[[ DATASET CONTENT open ]]

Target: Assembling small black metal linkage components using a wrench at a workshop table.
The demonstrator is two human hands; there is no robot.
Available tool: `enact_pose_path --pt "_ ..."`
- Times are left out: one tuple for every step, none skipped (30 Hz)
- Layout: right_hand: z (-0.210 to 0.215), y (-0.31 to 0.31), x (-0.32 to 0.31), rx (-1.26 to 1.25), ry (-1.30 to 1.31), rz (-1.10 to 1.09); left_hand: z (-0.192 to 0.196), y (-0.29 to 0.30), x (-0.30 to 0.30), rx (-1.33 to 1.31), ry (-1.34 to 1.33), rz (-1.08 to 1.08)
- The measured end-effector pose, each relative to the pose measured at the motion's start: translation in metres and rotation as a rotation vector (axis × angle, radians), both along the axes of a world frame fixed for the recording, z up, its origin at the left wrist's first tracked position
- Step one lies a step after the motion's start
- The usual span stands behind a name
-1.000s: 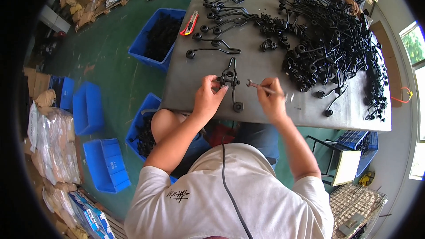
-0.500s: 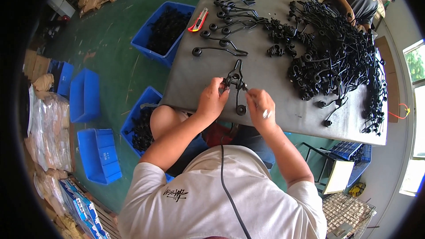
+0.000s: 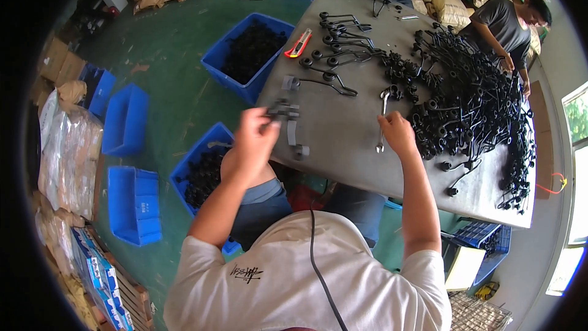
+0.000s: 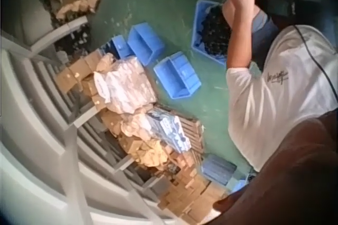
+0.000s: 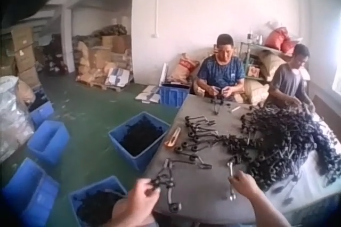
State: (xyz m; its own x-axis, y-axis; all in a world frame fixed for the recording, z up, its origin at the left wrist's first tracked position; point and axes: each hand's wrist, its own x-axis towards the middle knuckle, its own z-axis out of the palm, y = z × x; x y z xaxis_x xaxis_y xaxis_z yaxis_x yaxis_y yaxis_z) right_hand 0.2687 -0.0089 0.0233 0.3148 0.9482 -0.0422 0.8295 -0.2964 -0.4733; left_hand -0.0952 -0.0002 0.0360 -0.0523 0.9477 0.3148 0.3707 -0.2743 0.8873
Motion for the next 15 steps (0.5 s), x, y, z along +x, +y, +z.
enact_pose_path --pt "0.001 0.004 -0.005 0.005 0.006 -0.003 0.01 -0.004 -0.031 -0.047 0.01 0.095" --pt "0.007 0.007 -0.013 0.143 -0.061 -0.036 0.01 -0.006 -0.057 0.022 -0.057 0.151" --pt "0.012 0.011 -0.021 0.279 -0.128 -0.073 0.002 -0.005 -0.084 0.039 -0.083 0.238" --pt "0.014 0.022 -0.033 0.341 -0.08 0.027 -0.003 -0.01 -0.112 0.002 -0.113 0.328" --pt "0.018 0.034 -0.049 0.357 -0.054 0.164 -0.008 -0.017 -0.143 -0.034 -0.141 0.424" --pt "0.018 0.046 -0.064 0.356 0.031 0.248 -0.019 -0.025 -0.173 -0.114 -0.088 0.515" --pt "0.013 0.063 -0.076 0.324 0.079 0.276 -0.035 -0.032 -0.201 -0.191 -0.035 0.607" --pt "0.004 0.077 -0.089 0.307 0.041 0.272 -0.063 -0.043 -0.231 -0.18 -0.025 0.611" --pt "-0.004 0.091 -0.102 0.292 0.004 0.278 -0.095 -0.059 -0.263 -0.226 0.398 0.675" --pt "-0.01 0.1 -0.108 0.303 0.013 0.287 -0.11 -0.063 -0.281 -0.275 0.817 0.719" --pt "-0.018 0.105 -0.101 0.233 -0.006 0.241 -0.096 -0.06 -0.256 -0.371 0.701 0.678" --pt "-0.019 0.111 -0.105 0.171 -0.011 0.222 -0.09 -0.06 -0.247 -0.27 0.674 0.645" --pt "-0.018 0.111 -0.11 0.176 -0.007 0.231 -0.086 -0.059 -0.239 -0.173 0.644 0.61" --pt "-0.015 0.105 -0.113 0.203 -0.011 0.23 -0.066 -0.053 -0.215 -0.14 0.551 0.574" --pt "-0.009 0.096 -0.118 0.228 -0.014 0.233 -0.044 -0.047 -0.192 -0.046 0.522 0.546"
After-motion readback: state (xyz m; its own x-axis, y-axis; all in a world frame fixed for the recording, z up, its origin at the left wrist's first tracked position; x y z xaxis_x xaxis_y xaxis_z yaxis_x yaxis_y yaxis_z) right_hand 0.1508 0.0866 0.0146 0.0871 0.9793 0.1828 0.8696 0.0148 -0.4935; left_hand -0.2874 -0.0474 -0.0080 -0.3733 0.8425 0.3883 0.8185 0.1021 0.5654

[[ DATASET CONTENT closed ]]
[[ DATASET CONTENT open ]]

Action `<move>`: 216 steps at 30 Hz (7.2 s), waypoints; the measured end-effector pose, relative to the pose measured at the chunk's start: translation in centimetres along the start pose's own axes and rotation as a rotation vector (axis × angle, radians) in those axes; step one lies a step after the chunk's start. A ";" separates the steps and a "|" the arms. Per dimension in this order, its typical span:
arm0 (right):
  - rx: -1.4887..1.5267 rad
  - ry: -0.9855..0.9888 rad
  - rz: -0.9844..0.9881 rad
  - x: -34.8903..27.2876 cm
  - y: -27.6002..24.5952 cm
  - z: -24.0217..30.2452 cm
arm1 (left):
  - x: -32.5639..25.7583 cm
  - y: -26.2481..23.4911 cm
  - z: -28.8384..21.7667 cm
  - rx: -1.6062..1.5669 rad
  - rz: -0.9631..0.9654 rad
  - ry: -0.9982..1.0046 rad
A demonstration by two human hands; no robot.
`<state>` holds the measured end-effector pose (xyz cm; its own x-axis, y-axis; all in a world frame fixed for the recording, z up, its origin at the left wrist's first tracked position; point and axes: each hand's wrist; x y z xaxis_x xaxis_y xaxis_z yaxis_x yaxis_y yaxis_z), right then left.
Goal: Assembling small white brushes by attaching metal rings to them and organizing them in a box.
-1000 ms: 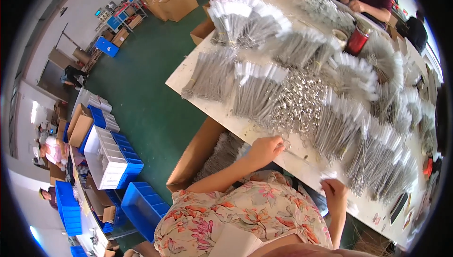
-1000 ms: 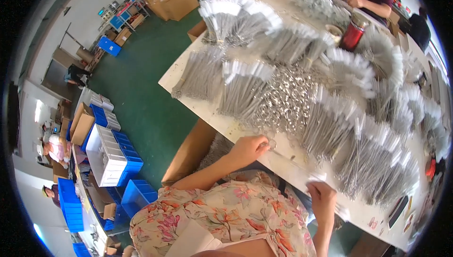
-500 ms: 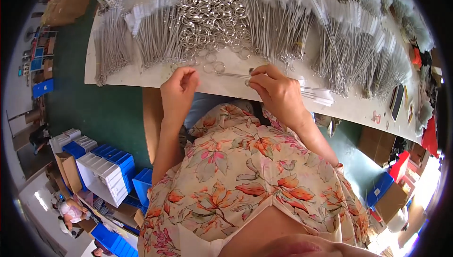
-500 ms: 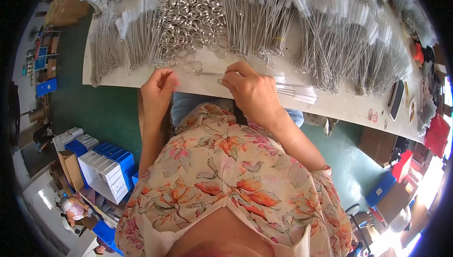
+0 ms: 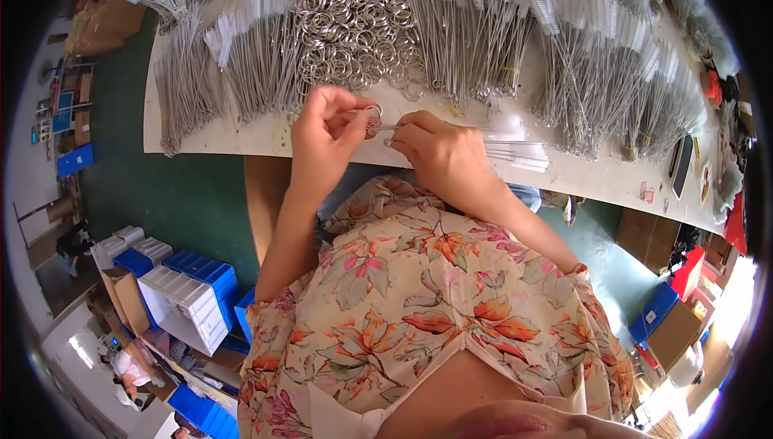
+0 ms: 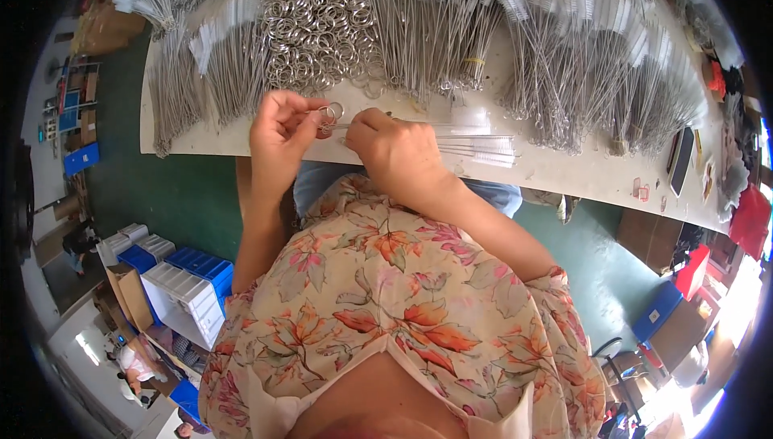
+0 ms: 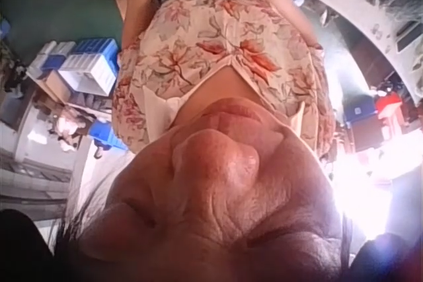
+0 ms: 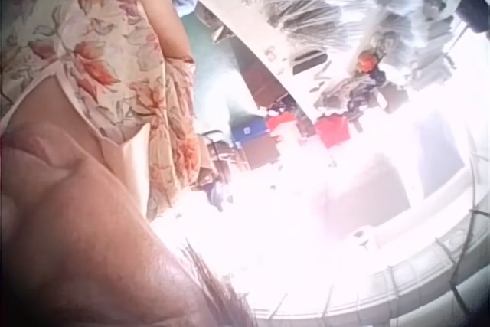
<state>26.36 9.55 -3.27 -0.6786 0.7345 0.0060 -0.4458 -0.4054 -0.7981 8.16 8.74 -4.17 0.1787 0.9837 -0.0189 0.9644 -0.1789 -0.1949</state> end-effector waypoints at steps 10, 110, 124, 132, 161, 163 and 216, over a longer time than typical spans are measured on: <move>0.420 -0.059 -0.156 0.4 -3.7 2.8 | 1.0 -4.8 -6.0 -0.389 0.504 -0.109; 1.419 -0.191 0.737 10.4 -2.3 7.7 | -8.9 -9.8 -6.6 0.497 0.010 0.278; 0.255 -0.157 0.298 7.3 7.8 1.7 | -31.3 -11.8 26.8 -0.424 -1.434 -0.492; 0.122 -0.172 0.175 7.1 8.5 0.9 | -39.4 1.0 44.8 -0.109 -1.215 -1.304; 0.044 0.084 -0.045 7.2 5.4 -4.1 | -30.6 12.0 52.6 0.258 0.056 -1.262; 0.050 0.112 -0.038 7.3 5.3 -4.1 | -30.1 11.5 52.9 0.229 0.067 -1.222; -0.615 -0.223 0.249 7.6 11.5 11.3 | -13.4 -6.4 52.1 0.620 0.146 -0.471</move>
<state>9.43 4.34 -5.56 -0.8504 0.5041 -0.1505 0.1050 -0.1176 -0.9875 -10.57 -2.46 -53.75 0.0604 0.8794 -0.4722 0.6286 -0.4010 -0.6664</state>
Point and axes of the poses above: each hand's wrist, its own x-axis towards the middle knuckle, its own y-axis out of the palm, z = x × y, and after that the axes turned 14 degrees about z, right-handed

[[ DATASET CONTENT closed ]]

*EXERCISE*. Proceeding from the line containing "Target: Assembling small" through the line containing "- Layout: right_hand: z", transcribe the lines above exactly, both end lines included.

*WRITTEN ANSWER*.
Target: Assembling small black metal linkage components using a wrench at a workshop table.
The demonstrator is two human hands; there is no robot.
Available tool: `enact_pose_path --pt "_ ..."`
- Times are left out: one tuple for every step, none skipped (30 Hz)
- Layout: right_hand: z (-0.210 to 0.215), y (-0.31 to 0.31), x (-0.32 to 0.31), rx (-1.26 to 1.25), ry (-1.30 to 1.31), rz (-1.10 to 1.09); left_hand: z (-0.192 to 0.196), y (-0.29 to 0.30), x (-0.30 to 0.30), rx (-1.33 to 1.31), ry (-1.34 to 1.33), rz (-1.08 to 1.08)

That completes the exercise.